“Ben presto, scrisse il Papa emerito qualche giorno prima di morire, mi troverò di fronte al giudice ultimo della mia vita. Anche se nel guardare indietro alla mia lunga vita posso avere tanto motivo di spavento e paura, sono comunque con l’animo lieto perché confido fermamente che il Signore non è solo il giudice giusto, ma al contempo l’amico e il fratello che ha già patito egli stesso le mie insufficienze e perciò, in quanto giudice, è al contempo mio avvocato (Paraclito). In vista dell’ora del giudizio mi diviene così chiara la grazia dell’essere cristiano. L’essere cristiano mi dona la conoscenza, di più, l’amicizia con il giudice della mia vita e mi consente di attraversare con fiducia la porta oscura della morte”.
Mi hanno colpito le parole di Joseph Ratzinger e su di esse ancora medito, soprattutto in un giorno simbolico come questo ultimo dell’anno in cui si celebra una fine e s’attende un imminente nuovo inizio.

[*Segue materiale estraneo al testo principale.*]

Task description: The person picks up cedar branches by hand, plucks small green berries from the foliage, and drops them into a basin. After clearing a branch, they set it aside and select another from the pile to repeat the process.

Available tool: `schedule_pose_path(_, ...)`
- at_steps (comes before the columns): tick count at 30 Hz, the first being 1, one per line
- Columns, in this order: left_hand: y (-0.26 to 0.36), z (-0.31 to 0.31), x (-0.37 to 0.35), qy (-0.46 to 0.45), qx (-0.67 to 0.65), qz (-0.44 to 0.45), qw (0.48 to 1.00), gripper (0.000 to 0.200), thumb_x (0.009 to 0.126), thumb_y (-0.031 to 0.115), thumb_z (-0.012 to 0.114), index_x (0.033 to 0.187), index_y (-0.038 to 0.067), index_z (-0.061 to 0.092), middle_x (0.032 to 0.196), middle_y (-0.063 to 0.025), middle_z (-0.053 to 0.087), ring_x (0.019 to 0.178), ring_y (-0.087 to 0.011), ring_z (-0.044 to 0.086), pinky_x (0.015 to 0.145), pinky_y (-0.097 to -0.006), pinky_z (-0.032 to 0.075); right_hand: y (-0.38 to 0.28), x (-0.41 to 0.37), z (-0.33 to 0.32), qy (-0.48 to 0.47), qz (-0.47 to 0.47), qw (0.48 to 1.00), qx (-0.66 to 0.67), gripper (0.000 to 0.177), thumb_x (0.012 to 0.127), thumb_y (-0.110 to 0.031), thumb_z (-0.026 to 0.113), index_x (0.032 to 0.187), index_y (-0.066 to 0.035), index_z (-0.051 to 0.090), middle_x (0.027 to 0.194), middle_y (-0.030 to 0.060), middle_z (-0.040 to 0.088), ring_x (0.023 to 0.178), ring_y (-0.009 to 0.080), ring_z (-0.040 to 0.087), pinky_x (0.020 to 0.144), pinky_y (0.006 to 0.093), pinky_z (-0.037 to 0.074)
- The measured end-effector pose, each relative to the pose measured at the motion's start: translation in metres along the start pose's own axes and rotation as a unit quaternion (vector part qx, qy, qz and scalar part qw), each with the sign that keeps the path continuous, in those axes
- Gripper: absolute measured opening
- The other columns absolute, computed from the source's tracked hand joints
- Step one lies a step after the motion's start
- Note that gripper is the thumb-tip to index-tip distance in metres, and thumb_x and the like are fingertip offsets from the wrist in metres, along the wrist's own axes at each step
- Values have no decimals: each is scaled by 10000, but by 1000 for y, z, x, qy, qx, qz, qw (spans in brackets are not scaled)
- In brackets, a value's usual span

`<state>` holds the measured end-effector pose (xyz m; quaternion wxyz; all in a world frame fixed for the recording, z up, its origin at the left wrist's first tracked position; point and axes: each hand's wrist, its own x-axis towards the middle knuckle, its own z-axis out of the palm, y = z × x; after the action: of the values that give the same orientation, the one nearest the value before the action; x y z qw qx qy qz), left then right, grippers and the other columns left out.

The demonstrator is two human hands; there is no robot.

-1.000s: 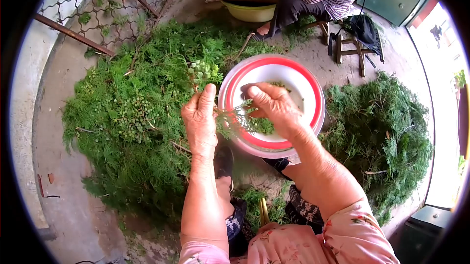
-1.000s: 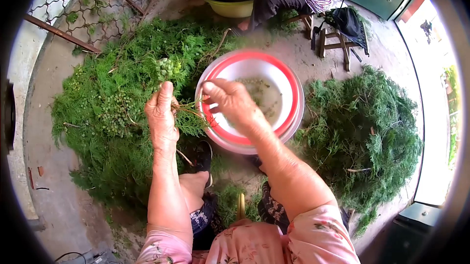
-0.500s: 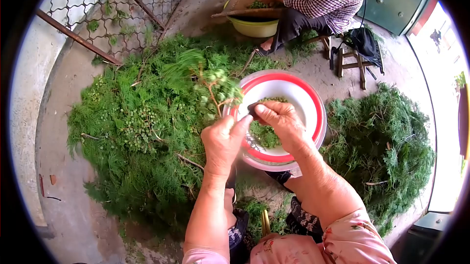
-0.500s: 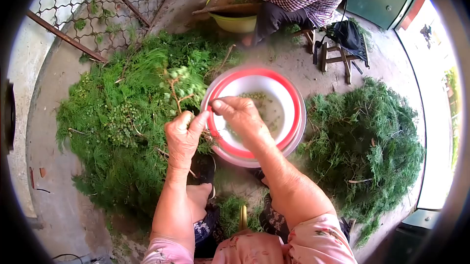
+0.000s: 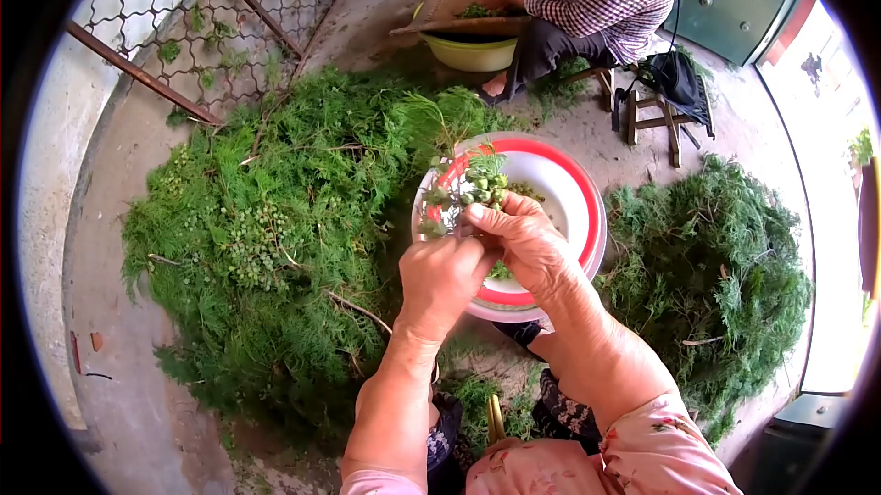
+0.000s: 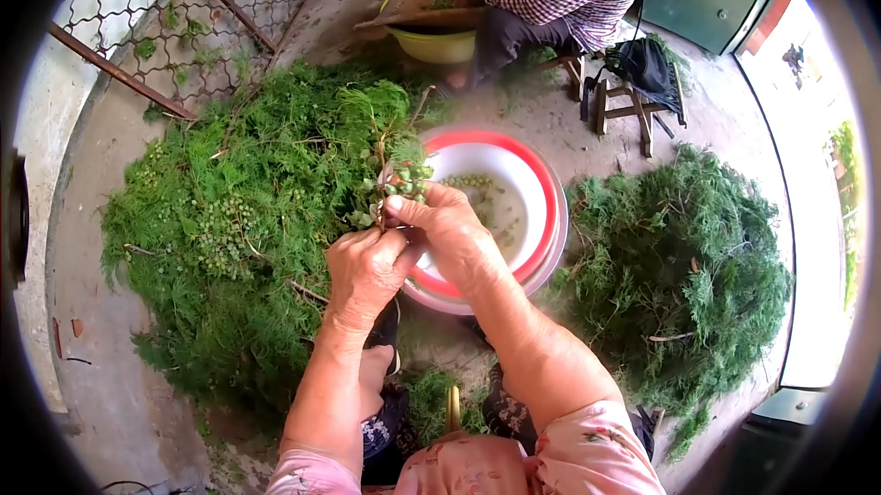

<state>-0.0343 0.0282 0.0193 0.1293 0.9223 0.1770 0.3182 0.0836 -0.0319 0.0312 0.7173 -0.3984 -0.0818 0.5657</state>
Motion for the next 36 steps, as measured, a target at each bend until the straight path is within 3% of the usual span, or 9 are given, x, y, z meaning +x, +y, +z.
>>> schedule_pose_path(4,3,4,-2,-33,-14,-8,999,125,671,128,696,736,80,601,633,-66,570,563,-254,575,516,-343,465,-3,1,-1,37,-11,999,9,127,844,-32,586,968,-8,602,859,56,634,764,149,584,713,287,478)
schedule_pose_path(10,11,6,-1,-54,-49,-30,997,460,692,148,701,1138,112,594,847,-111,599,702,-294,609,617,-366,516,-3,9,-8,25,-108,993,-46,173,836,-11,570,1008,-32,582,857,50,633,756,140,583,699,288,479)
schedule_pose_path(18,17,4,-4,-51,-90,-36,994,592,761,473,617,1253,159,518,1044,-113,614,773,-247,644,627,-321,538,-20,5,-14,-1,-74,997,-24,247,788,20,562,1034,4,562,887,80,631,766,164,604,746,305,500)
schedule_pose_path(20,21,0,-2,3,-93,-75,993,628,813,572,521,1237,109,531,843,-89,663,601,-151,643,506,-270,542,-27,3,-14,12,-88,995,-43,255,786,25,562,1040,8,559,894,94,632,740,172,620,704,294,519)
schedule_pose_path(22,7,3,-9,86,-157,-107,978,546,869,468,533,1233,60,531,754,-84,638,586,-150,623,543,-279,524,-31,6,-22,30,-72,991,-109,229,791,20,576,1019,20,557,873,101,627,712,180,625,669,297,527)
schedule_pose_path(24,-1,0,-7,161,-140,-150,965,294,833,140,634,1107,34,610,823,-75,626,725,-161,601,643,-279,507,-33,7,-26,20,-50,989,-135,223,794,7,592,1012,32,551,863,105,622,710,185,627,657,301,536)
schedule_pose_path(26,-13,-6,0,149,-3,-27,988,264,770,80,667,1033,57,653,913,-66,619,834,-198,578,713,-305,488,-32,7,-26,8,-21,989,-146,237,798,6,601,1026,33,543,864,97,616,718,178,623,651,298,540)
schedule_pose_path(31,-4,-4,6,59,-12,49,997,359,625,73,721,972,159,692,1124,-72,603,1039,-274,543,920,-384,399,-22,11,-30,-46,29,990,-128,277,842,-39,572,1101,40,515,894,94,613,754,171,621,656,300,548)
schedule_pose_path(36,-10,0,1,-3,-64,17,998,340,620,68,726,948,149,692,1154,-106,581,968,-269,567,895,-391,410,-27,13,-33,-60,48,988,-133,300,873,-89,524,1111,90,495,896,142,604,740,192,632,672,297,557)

Nasciamo uscendo con difficoltà e paura da uno stretto pertugio e dal buio ‘veniamo alla luce’. Dopo molti e molti e speriamo ancora più anni ritorniamo ad attraversare un’altra intima porta oscura per tornare al buio, oppressi dallo stesso sbigottimento in una diversa incertezza.
Nelle parole di Joseph Ratzinger non v’è alcun cenno al futuro, nulla di trascendente e poco di mistico. Il papa emerito guarda indietro e si concentra invece sulla propria vita passata in vista di quel momento che sente prossimo in cui essa si dissolverà per sempre. Teme, come ognuno, quel passaggio estremo e quell’attimo atteso che ci riporta nel buio eterno. Cerca conforto nel fare un bilancio e trova consolazione in una fede affatto spirituale, ma terrena come la vita di Cristo fattosi uomo e quindi imperfetto (verbum caro factum est). Il giudice amico che è anche il suo avvocato altro non è che una proiezione di sé stesso, la sua coscienza a cui chiede perdono per le debolezze e le insufficienze dimostrate, alleviando così i rimorsi.
Il professarsi ‘cristiano’ del papa emerito si esplica nel perdonarsi senza autogiustificarsi in quel momento breve ed eterno in cui si chiudono gli occhi per sempre. Un atteggiamento laico e mediocre, soltanto umano, immensamente umano.